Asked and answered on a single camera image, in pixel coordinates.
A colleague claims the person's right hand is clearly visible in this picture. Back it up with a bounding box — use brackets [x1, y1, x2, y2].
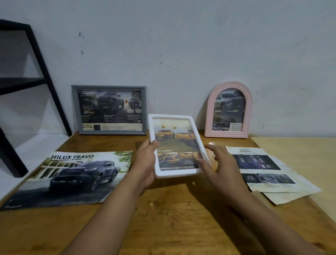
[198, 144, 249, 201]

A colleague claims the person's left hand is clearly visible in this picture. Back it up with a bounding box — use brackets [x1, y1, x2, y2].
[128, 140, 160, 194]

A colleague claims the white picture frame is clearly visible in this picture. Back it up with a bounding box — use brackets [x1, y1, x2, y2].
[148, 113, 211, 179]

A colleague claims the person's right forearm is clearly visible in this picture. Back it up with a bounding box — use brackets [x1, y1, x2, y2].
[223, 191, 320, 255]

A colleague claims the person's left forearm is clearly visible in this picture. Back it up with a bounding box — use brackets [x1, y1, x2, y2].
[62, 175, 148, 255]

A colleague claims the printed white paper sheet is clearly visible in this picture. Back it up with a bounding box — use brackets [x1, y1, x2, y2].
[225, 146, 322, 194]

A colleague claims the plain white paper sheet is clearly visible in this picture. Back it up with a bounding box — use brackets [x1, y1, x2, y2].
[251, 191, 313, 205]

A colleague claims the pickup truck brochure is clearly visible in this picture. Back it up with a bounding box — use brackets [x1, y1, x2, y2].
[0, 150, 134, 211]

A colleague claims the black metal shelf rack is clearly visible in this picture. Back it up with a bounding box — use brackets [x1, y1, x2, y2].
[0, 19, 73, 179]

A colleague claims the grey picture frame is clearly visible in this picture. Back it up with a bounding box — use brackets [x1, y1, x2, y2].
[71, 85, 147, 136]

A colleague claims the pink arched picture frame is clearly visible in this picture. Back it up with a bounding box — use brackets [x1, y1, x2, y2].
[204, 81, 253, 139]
+--
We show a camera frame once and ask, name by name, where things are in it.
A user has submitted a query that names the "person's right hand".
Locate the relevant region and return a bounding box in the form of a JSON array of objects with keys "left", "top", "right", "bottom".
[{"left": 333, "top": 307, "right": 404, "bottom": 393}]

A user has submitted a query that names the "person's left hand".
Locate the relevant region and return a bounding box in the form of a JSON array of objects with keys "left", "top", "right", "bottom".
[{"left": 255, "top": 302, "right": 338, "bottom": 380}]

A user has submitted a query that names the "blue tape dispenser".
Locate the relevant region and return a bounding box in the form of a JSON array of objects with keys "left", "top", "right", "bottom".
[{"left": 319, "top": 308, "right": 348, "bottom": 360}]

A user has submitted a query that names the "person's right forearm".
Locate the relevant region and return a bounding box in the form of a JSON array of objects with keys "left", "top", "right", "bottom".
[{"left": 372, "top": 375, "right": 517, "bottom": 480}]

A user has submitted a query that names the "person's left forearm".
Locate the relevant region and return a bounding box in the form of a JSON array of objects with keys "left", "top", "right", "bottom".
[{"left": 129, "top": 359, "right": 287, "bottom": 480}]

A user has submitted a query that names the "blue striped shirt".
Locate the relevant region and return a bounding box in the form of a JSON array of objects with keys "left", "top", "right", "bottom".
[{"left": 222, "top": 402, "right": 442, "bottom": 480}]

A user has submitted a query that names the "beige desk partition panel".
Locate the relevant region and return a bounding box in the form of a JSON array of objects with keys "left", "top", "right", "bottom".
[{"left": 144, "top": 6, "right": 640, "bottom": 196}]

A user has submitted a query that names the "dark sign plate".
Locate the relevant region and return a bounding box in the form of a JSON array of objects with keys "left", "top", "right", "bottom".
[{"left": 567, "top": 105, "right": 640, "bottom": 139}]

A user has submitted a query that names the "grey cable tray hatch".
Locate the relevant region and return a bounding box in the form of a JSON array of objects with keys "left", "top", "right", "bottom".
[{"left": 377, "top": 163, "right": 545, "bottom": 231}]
+--
■ **WORK TO BE COMPLETED**: Your task is to list each line of the records with the word "submitted".

■ **ANSWER SPACE**:
A user has submitted a query that names the "person's right hand".
A user has submitted a query that names the "person's left hand".
A user has submitted a query that names the "blue tape dispenser".
A user has submitted a query that names the "person's right forearm".
A user has submitted a query that names the "person's left forearm".
A user has submitted a query that names the "blue striped shirt".
A user has submitted a query that names the "beige desk partition panel".
A user has submitted a query that names the "dark sign plate".
A user has submitted a query that names the "grey cable tray hatch".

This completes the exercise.